(Stored entries)
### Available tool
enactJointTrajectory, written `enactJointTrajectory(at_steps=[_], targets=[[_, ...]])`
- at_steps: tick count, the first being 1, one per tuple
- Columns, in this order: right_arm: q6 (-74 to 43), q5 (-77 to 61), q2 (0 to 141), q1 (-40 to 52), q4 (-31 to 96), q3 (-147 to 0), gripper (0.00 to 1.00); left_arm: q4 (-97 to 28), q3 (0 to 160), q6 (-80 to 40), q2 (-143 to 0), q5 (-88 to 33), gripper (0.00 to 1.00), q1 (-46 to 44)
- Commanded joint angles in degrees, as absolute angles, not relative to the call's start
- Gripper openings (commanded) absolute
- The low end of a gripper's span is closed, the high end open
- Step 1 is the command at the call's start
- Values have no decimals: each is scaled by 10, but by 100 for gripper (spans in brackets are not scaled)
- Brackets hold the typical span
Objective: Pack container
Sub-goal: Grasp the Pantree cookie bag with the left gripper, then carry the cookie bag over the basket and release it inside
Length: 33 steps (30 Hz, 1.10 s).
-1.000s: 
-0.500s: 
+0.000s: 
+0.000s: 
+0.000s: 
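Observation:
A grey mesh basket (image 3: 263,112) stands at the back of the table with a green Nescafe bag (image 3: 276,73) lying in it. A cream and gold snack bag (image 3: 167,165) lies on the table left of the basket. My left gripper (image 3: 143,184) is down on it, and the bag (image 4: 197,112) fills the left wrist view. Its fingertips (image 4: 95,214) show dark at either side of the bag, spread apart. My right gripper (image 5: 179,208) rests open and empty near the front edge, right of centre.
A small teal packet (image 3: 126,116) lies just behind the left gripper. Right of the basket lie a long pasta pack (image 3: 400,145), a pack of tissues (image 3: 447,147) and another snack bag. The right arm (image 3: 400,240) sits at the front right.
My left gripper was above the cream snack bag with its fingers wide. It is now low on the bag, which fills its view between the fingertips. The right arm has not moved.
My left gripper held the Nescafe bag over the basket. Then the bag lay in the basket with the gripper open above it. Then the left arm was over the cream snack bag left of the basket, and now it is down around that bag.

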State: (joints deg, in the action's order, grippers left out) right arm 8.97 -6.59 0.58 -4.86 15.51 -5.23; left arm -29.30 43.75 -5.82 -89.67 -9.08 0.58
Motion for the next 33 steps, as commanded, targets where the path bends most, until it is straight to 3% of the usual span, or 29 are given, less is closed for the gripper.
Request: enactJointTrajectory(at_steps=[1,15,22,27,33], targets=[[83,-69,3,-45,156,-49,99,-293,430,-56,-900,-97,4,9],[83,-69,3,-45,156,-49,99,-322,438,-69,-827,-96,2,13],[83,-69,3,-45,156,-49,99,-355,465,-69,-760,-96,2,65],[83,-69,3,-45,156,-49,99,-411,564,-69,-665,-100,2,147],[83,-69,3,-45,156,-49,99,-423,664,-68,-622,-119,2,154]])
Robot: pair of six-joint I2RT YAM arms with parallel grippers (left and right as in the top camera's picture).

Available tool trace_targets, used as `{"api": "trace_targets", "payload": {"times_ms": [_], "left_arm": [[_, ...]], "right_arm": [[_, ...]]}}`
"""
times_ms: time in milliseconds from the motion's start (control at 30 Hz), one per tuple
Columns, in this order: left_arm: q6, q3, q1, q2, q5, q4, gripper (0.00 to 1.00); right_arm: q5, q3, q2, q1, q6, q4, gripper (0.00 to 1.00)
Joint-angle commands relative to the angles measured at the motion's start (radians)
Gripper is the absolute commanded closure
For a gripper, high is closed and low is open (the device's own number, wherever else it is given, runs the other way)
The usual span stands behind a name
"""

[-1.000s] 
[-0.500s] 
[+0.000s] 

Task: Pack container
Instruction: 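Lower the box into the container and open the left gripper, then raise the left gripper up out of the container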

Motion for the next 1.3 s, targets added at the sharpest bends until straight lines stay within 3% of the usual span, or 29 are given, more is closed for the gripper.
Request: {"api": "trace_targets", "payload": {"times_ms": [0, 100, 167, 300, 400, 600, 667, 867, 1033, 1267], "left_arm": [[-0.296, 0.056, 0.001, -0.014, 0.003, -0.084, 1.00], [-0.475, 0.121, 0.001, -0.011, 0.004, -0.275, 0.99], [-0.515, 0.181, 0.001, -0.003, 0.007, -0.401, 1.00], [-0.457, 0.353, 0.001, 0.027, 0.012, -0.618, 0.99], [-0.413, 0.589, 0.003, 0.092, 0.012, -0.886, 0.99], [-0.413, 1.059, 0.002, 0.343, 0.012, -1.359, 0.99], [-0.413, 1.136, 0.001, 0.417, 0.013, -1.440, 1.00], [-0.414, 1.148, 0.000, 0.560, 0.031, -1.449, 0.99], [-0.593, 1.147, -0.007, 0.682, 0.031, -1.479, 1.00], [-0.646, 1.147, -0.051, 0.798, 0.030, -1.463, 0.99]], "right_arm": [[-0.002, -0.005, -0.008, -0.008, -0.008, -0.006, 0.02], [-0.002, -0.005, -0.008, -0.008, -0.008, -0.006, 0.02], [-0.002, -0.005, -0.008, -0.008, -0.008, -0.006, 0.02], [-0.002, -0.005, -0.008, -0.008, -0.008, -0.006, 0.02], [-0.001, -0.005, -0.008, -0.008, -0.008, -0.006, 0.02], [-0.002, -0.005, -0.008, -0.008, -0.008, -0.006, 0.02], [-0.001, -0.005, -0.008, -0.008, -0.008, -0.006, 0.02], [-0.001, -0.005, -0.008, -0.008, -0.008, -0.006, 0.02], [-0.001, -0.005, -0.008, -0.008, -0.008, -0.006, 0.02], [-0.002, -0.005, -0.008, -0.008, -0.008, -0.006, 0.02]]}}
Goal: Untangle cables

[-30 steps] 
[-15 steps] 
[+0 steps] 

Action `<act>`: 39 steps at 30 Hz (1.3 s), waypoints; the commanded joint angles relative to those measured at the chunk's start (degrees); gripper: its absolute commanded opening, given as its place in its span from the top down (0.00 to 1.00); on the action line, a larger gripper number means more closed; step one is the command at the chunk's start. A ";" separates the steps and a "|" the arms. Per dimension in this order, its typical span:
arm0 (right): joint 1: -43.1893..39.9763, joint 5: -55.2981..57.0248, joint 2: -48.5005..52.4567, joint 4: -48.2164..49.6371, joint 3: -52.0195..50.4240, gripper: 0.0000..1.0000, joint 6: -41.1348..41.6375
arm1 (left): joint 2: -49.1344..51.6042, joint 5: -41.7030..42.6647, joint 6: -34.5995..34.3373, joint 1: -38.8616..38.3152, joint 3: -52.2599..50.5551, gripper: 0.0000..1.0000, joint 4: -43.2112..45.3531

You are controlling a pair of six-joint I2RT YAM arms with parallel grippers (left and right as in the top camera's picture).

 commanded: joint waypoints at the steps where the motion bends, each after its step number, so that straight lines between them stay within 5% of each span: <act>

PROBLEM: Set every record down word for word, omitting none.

RESULT OF THIS TASK:
### Available tool
enactJointTrajectory, written `enactJointTrajectory(at_steps=[_], targets=[[_, ...]])`
- at_steps: tick count, the first being 1, one per tuple
- Columns, in this order: right_arm: q6 (-74 to 43), q5 (-77 to 61), q2 (0 to 141), q1 (-40 to 52), q4 (-31 to 96), q3 (-147 to 0), gripper (0.00 to 1.00); left_arm: q4 (-97 to 28), q3 (0 to 160), q6 (-80 to 40), q2 (-143 to 0), q5 (-88 to 33), gripper (0.00 to 1.00), q1 (-46 to 44)
- Commanded joint angles in degrees, as absolute angles, not relative to the call's start
- Gripper openings (commanded) absolute
- The low end of a gripper's span is closed, the high end open
- Step 1 is the command at the call's start
- Values have no decimals: each is scaled by 10, but by 100 for gripper (spans in brackets are not scaled)
- Brackets hold the typical span
Objective: Pack container
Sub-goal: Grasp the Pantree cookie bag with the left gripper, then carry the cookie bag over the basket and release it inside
Length: 33 steps (30 Hz, 1.10 s).
-1.000s: 
-0.500s: 
+0.000s: 
+0.000s: 
+0.000s: 
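Observation:
A grey mesh basket (image 3: 263,112) stands at the back of the table with a green Nescafe bag (image 3: 276,73) lying in it. A cream and gold snack bag (image 3: 167,165) lies on the table left of the basket. My left gripper (image 3: 143,184) is down on it, and the bag (image 4: 197,112) fills the left wrist view. Its fingertips (image 4: 95,214) show dark at either side of the bag, spread apart. My right gripper (image 5: 179,208) rests open and empty near the front edge, right of centre.
A small teal packet (image 3: 126,116) lies just behind the left gripper. Right of the basket lie a long pasta pack (image 3: 400,145), a pack of tissues (image 3: 447,147) and another snack bag. The right arm (image 3: 400,240) sits at the front right.
My left gripper was above the cream snack bag with its fingers wide. It is now low on the bag, which fills its view between the fingertips. The right arm has not moved.
My left gripper held the Nescafe bag over the basket. Then the bag lay in the basket with the gripper open above it. Then the left arm was over the cream snack bag left of the basket, and now it is down around that bag.
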
State: (joints deg, in the action's order, grippers left out) right arm 8.97 -6.59 0.58 -4.86 15.51 -5.23; left arm -29.30 43.75 -5.82 -89.67 -9.08 0.58
Motion for the next 33 steps, as commanded, targets where the path bends most, until it is straight to 3% of the usual span, or 29 are given, less is closed for the gripper.
Request: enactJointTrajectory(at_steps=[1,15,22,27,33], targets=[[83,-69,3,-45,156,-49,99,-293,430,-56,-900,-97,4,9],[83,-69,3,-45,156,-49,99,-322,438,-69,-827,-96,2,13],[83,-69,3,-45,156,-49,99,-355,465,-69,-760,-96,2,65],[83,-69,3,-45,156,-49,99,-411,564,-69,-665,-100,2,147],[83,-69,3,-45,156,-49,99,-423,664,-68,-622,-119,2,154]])
Robot: pair of six-joint I2RT YAM arms with parallel grippers (left and right as in the top camera's picture).

Available tool trace_targets, used as `{"api": "trace_targets", "payload": {"times_ms": [_], "left_arm": [[_, ...]], "right_arm": [[_, ...]]}}`
"""
times_ms: time in milliseconds from the motion's start (control at 30 Hz), one per tuple
Columns, in this order: left_arm: q6, q3, q1, q2, q5, q4, gripper (0.00 to 1.00); right_arm: q5, q3, q2, q1, q6, q4, gripper (0.00 to 1.00)
Joint-angle commands relative to the angles measured at the motion's start (radians)
Gripper is the absolute commanded closure
For a gripper, high is closed and low is open (the device's own number, wherever else it is given, runs the other way)
The usual span stands behind a name
"""

[-1.000s] 
[-0.500s] 
[+0.000s] 

Task: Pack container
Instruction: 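Lower the box into the container and open the left gripper, then raise the left gripper up out of the container
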
Motion for the next 1.3 s, targets added at the sharpest bends until straight lines stay within 3% of the usual span, or 29 are given, more is closed for the gripper.
Request: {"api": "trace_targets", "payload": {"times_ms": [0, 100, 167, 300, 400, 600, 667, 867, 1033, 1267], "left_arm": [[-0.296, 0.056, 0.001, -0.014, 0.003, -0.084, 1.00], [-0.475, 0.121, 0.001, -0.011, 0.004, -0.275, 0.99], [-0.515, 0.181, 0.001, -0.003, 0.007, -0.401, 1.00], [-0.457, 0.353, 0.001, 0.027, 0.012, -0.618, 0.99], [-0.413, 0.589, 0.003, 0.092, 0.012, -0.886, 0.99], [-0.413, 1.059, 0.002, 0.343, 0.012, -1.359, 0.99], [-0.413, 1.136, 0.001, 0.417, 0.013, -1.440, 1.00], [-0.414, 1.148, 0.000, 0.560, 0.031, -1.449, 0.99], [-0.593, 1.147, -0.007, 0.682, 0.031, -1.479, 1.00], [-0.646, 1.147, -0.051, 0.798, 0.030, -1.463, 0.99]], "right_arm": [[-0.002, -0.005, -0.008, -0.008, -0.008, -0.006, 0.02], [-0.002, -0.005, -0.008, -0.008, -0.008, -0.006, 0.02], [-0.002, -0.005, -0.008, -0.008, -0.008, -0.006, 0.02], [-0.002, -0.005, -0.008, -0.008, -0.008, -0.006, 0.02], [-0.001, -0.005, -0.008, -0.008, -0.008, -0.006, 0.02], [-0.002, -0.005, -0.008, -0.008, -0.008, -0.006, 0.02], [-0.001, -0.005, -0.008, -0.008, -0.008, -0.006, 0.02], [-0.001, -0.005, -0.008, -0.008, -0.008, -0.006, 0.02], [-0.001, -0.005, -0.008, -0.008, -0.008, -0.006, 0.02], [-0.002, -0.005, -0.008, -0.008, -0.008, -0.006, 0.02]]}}
Goal: Untangle cables

[-30 steps] 
[-15 steps] 
[+0 steps] 

Action `<act>`: 39 steps at 30 Hz (1.3 s), waypoints; the commanded joint angles relative to those measured at the chunk's start (degrees); gripper: its absolute commanded opening, given as its place in its span from the top down (0.00 to 1.00); on the action line, a larger gripper number means more closed; step one is the command at the chunk's start. A ";" separates the steps and a "|" the arms. Per dimension in this order, its typical span:
arm0 (right): joint 1: -43.1893..39.9763, joint 5: -55.2981..57.0248, joint 2: -48.5005..52.4567, joint 4: -48.2164..49.6371, joint 3: -52.0195..50.4240, gripper: 0.0000..1.0000, joint 6: -41.1348..41.6375
arm1 (left): joint 2: -49.1344..51.6042, joint 5: -41.7030..42.6647, joint 6: -34.5995..34.3373, joint 1: -38.8616..38.3152, joint 3: -52.2599..50.5551, gripper: 0.0000..1.0000, joint 4: -43.2112..45.3531

You are controlling a pair of six-joint I2RT YAM arms with parallel grippers (left and right as in the top camera's picture).

 commanded: joint waypoints at the steps where the motion bends, each after its step number, so that straight lines between them stay within 5% of each span: <act>

This exercise has now been fully answered.